▶ [Your goal]:
From the line with "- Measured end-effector" through the line with "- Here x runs", inclusive, return each line of the data below exactly and leave the rest out.

▶ [Supplied data]:
- Opening Delimiter -
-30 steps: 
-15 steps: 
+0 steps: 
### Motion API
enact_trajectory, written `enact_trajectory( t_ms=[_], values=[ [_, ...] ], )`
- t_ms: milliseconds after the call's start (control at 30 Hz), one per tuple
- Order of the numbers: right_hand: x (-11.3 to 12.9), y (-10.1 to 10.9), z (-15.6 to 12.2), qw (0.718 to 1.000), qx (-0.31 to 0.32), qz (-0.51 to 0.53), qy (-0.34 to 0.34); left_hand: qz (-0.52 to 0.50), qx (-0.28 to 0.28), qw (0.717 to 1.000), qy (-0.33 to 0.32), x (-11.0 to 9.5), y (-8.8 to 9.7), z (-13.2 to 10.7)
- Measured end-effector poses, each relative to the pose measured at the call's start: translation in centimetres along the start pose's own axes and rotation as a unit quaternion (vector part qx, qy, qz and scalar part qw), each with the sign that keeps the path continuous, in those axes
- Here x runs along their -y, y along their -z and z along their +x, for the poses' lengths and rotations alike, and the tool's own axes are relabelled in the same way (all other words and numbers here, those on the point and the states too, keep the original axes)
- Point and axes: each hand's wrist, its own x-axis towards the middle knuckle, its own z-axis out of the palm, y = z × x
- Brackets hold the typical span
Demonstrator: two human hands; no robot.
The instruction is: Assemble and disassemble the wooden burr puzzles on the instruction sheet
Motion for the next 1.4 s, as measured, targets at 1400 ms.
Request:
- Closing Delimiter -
▶ [Your solution]:
- Measured end-effector poses, each relative to the pose measured at the call's start: translation in centimetres along the start pose's own axes and rotation as a unit quaternion (vector part qx, qy, qz and scalar part qw), each with the sign that keeps the path continuous, in those axes
- Here x runs along their -y, y along their -z and z along their +x, for the poses' lengths and rotations alike, and the tool's own axes are relabelled in the same way (all other words and numbers here, those on the point and the states too, keep the original axes)

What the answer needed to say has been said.